Reproduce the listing that follows in full. Omit its images.

>>

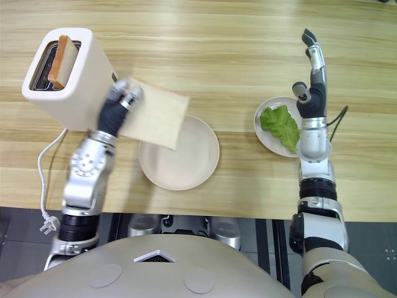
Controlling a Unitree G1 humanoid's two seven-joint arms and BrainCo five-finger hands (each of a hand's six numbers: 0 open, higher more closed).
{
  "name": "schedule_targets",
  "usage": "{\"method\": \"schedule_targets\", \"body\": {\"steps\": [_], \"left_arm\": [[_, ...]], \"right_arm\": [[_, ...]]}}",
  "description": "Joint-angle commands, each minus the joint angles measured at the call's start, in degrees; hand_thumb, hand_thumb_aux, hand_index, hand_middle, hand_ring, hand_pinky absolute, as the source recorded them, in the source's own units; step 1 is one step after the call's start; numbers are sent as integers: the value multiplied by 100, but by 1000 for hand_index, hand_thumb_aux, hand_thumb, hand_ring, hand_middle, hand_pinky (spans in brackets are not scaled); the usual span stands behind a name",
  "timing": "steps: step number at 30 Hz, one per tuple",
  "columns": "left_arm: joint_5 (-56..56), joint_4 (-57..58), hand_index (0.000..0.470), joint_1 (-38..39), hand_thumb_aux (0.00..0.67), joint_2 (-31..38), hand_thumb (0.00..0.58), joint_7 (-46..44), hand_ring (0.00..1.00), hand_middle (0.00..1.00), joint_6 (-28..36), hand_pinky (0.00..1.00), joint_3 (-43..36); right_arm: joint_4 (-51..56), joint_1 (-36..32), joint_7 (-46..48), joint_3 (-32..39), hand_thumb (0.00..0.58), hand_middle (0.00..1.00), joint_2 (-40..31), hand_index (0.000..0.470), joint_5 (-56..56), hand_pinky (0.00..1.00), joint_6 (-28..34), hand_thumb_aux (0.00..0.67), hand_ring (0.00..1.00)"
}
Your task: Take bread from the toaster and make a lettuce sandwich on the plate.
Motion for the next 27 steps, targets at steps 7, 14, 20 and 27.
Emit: {"method": "schedule_targets", "body": {"steps": [7, 14, 20, 27], "left_arm": [[821, 811, 453, 545, 659, -219, 580, 381, 800, 800, -489, 800, -495], [1512, 716, 460, 560, 670, -152, 580, 804, 169, 169, -619, 169, -511], [2057, 543, 0, 525, 0, 85, 0, 650, 0, 0, -488, 0, -789], [2293, -130, 0, 485, 0, 488, 0, 424, 0, 0, -241, 0, -621]], "right_arm": [[475, 30, -279, 63, 0, 0, -286, 0, -182, 0, -109, 0, 0], [578, 28, -436, 180, 0, 0, -373, 0, -434, 0, -169, 0, 0], [771, 32, -774, 344, 0, 0, -557, 0, -854, 0, -154, 0, 0], [944, 111, -2242, 1121, 0, 0, -1075, 0, -2580, 0, 586, 0, 0]]}}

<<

Your response ::
Controlling a Unitree G1 humanoid's two seven-joint arms and BrainCo five-finger hands (each of a hand's six numbers: 0 open, higher more closed).
{
  "name": "schedule_targets",
  "usage": "{\"method\": \"schedule_targets\", \"body\": {\"steps\": [_], \"left_arm\": [[_, ...]], \"right_arm\": [[_, ...]]}}",
  "description": "Joint-angle commands, each minus the joint angles measured at the call's start, in degrees; hand_thumb, hand_thumb_aux, hand_index, hand_middle, hand_ring, hand_pinky absolute, as the source recorded them, in the source's own units; step 1 is one step after the call's start; numbers are sent as integers: the value multiplied by 100, but by 1000 for hand_index, hand_thumb_aux, hand_thumb, hand_ring, hand_middle, hand_pinky (spans in brackets are not scaled); the usual span stands behind a name",
  "timing": "steps: step number at 30 Hz, one per tuple",
  "columns": "left_arm: joint_5 (-56..56), joint_4 (-57..58), hand_index (0.000..0.470), joint_1 (-38..39), hand_thumb_aux (0.00..0.67), joint_2 (-31..38), hand_thumb (0.00..0.58), joint_7 (-46..44), hand_ring (0.00..1.00), hand_middle (0.00..1.00), joint_6 (-28..36), hand_pinky (0.00..1.00), joint_3 (-43..36); right_arm: joint_4 (-51..56), joint_1 (-36..32), joint_7 (-46..48), joint_3 (-32..39), hand_thumb (0.00..0.58), hand_middle (0.00..1.00), joint_2 (-40..31), hand_index (0.000..0.470), joint_5 (-56..56), hand_pinky (0.00..1.00), joint_6 (-28..34), hand_thumb_aux (0.00..0.67), hand_ring (0.00..1.00)"
}
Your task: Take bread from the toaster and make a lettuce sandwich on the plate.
Motion for the next 27 steps, targets at steps 7, 14, 20 and 27.
Emit: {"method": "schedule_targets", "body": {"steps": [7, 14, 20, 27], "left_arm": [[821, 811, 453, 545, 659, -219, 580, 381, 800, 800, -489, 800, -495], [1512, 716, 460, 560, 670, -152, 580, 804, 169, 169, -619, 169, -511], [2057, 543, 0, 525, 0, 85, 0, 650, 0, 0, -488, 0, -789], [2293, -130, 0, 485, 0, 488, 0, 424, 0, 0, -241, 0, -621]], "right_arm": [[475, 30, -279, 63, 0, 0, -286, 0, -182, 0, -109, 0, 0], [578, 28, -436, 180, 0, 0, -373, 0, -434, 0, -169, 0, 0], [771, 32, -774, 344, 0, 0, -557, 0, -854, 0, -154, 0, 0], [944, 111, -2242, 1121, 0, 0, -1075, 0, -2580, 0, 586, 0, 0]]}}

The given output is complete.